WHAT TO WORK ON => Looking at the material below, count the lines that contain "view" and answer with the count only.
[AVAILABLE DATA — start]
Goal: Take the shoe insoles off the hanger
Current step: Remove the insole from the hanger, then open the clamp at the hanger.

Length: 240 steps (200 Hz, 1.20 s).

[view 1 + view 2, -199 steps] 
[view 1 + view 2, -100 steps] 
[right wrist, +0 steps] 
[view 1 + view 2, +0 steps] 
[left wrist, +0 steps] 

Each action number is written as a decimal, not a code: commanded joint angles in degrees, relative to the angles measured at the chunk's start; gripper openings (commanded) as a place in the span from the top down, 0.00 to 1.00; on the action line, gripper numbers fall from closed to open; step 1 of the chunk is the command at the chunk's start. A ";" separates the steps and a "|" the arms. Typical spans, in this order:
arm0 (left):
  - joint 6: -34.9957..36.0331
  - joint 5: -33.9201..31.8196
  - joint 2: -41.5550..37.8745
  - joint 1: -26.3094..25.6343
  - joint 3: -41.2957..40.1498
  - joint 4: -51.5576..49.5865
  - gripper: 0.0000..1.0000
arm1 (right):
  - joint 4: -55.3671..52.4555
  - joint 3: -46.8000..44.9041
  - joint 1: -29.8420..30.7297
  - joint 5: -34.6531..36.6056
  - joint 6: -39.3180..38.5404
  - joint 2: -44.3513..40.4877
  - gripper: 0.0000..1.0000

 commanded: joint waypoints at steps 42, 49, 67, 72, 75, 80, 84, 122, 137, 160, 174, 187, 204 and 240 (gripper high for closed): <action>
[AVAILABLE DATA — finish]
EXERCISE SOLUTION => 3